Several AI experts told the BBC they believed the photo was digitally created, pointing to telltale signs like the model’s strange skin texture and slightly off-kilter fingers. Image generators often struggle to create realistic human fingers and hands.

NBC News reported that the third-party vendor for the shirt, a menswear company called Manfinity, has “multiple images that appear to be A.I.-generated” on its website. The company and its attorneys refused to comment when contacted by NBC. Additionally, the company’s email address is not working, and its listed street address in Detroit appears to be fake.

The real Luigi Mangione, 27, is in prison after pleading not guilty to shooting UnitedHealthcare CEO Brian Thompson in the back in December. Thompson was married and had two children.

Mangione wrote a manifesto in which he said he murdered the executive because he thinks medical care is too expensive, and “these parasites simply had it coming.”

As to why Shein, Manfinity, or some third-party ad agency might decide to use an unrepentant confessed murderer to sell T-shirts, Mangione became a folk hero in the bloodthirsty sewers of the anti-capitalist left, a symbol of violent revolution against corporate America. Some of his followers regard him as a sex object.

“Mangione is particularly popular in China, where social media users have openly expressed adoration for him on apps like RedNote,” NBC News noted. 

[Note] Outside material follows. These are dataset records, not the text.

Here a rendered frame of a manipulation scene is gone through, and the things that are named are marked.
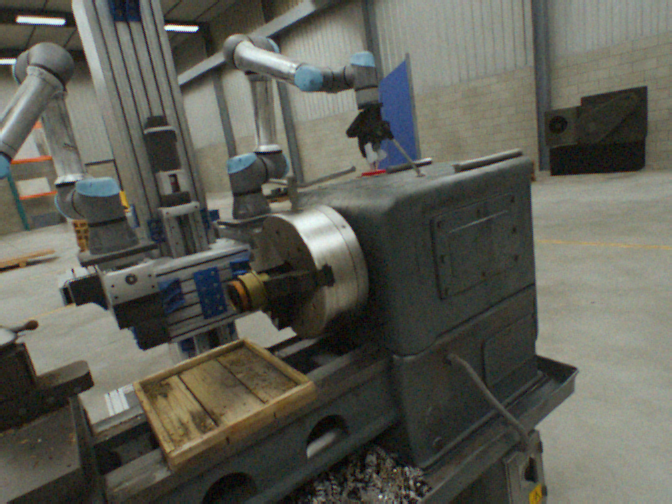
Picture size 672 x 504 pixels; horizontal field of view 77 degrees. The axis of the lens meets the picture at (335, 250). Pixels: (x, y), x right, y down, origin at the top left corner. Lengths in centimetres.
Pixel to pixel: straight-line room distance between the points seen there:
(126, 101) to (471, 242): 126
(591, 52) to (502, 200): 1002
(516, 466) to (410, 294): 68
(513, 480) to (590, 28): 1046
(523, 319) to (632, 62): 980
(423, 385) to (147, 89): 136
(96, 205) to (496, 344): 127
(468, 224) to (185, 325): 101
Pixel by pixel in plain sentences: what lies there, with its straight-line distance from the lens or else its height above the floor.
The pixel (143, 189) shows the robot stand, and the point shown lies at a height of 133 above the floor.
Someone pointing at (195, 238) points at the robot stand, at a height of 112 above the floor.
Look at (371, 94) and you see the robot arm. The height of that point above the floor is 150.
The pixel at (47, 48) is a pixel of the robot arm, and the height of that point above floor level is 178.
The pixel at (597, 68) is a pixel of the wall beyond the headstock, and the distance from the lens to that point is 1114.
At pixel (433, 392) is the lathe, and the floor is 73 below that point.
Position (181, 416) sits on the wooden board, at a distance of 100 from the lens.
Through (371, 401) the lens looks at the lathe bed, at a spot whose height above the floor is 77.
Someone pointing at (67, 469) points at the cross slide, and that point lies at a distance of 82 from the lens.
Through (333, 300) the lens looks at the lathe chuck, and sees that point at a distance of 93.
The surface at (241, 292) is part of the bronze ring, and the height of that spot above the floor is 110.
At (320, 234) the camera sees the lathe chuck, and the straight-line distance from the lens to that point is 94.
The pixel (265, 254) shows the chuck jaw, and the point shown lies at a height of 115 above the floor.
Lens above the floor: 137
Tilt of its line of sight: 14 degrees down
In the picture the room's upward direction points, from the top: 10 degrees counter-clockwise

This could be partly due to the migration of American users to RedNote from TikTok earlier this year, when it seemed as if TikTok could be banned in the United States, but Chinese users reportedly enjoyed creating memes and even cosplaying as the accused killer before the wave of American TikTok refugees arrived.

The shirt advertised with the Mangione lookalike was reportedly available in four sizes, and three of them sold out before the ad was deleted on Wednesday.